Фомич постоял минуту, тупо глядя на стол, на котором высилась недопитая бутылка водки, а рядом с ней сковородка с жареным мясом.

- Ты, папа, хотел что-то сказать? - Антонина нарушила молчание первой.
- А что мне говорить? - забурчал Алексей, присаживаясь к столу. - Нечего говорить, всё уже говорено было ранее. Я Лену отправил, чтобы... ха! Я и сам не знаю, зачем.
- Давай, папа, выпей, закуси... Тут мы немного похозяйничали у тебя: яичницу с сальцем, печёночку поджарили, салатика из капусты сделали, картошечки отварили, - засуетилась Антонина, пододвинув к Фомичу наполненную рюмку и чистую тарелку.
- Похозяйничали, - согласился Алексей. - Вижу. А между дел, добавь к сказанному, поросёнка прибрали.
- Папа, успокойся, сколько можно упрекать; да ещё при постороннем человеке, - слегка вспылила дочь.
- Цыц! Вы у меня в гостях, а не я у вас. А мне упрекать тебя нет охоты: раз до этого времени ничего не поняла, то теперь и подавно. Что касается насчёт выпивки, то непременно выпью, но закуси вашей не возьму. А ты, мил человек, ступал бы себе в машину, эти граждане,- Алексей мотнул головой в сторону дочери и зятя, - скоро за тобой последуют. Ты, гляжу, молчишь. Ни тебе здравствуй, ни тебе ещё какое слово...
- Хорошо, я жду, - небрежно пробасил шофёр, поднялся и вышел из дому.

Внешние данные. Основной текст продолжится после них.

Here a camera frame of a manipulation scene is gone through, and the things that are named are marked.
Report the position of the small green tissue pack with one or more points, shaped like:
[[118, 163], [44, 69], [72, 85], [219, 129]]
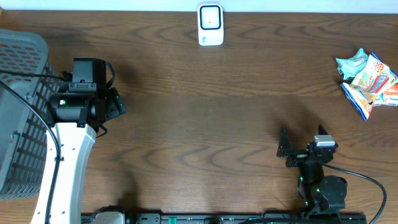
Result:
[[379, 100]]

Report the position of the grey plastic mesh basket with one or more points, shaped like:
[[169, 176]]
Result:
[[26, 70]]

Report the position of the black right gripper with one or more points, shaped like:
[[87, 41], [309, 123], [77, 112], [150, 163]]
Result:
[[284, 150]]

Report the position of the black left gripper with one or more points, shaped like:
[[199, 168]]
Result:
[[115, 104]]

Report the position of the teal wet wipes pack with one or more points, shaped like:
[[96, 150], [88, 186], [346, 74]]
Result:
[[348, 68]]

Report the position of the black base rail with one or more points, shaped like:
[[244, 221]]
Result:
[[268, 217]]

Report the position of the white barcode scanner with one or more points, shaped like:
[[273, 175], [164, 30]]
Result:
[[210, 24]]

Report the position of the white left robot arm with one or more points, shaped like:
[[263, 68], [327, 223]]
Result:
[[75, 115]]

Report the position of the yellow snack bag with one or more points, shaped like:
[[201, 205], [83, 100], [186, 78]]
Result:
[[373, 80]]

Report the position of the orange tissue pack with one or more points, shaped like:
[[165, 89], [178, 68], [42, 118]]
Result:
[[390, 96]]

Фомич опустошил рюмку, крякнул от удовольствия и сказал:
- Почему не собираетесь? Вас, кажется, ждут, да и мне спать пора. Кормить сегодня некого, в доме тишина, покой, никто под ногами не лежит, никто не мешает, никто - ха-ха! - не хрюкает. Благодать! Пусто... пусто у меня...

Алексей постучал себя в грудь и затем неопределённо замахал рукой.
 
- Спасибо, папа, спасибо за всё. Николай, поблагодари отца - и мы уходим, - вспорхнула Антонина, осторожно поцеловала Фомича и принялась копаться в сумке; Николай молча похлопал тестя по плечу и вышел.

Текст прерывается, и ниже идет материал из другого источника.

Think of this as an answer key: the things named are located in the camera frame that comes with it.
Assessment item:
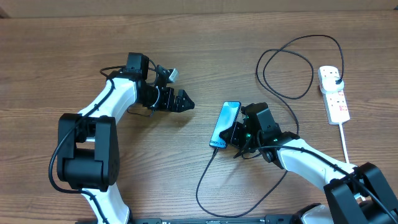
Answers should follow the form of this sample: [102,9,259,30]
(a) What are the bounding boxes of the Samsung Galaxy smartphone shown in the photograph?
[209,101,241,149]

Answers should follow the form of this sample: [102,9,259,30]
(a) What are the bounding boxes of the black USB charging cable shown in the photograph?
[195,34,345,218]

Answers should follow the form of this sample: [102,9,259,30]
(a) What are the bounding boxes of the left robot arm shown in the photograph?
[48,52,195,223]

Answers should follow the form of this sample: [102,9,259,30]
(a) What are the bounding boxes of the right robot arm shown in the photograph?
[213,101,397,224]

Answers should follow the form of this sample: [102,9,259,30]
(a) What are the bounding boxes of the white charger plug adapter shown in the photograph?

Антонина, собирая какие-то свёртки, что-то тараторила без умолку, но Алексей лишь тупо глядел на сковороду. Уходя, она громко наставляла:
- Мы тебе голову борова оставили. Ты не забудь порубить её и положить в холодильник, иначе ненароком мышь погрызёт. Кстати, от головы только ухо отрезали… для Леночки.
- Вон!
- Что, папа, ты говоришь?
- Вон!
- Как?.. Меня прогоняешь?
- Иди ты...

Хлопнула дверь; но через минуту осторожно заскрипела. Послышались мелкие, вкрадчивые шажки.

- Дедушка, я к тебе.

Фомич обернулся. Перед ним с широко открытыми, испуганными глазами стояла внучка, в руке которой по-прежнему было покусанное Яшкино ухо.
 
- А-а, - протянул Алексей, - Леночка. Попрощаться пришла со мной.
- Мама велела прийти и сказать тебе спасибо за Яшу.
- Да, мама велела... за Яшку.  Э-эх, за Яшку. Хорошо, внучка, хорошо. - Фомич взял за руки Лену, и его глаза увлажнились.
- Не плачь, дедушка. Может, ты передумал, может, дать откусить ушко?
- Нет, не хочу. Кушай сама. Подожди, что я тебе хочу сказать, - заговорил Алексей шёпотом, секретно. - Ты съешь ухо, но... очень прошу: не кушай больше Яшиного мяса. Вспомни, как ты играла с ним, каталась на нём, кормила... Не кушай, пожалуйста. А теперь ступай к родителям, ступай, моя милая.

Оставшись один, Фомич перенёс тазик с головой борова в комнату. Затем вылил остатки водки в рюмку.

- Ну, Яша, выпью ещё разок и спать. А рубить тебя я не стану. Больше никто не тронет твою голову - ни мышь, ни ещё какая пакость.

Поглядев на голову, Фомичу стало удивительно, что морда борова таила насмешливую улыбку и хитроватый прищуренный взгляд.

                ***

Утром, сложив Яшины останки в мешок, Алексей Фомич закопал их за сараем.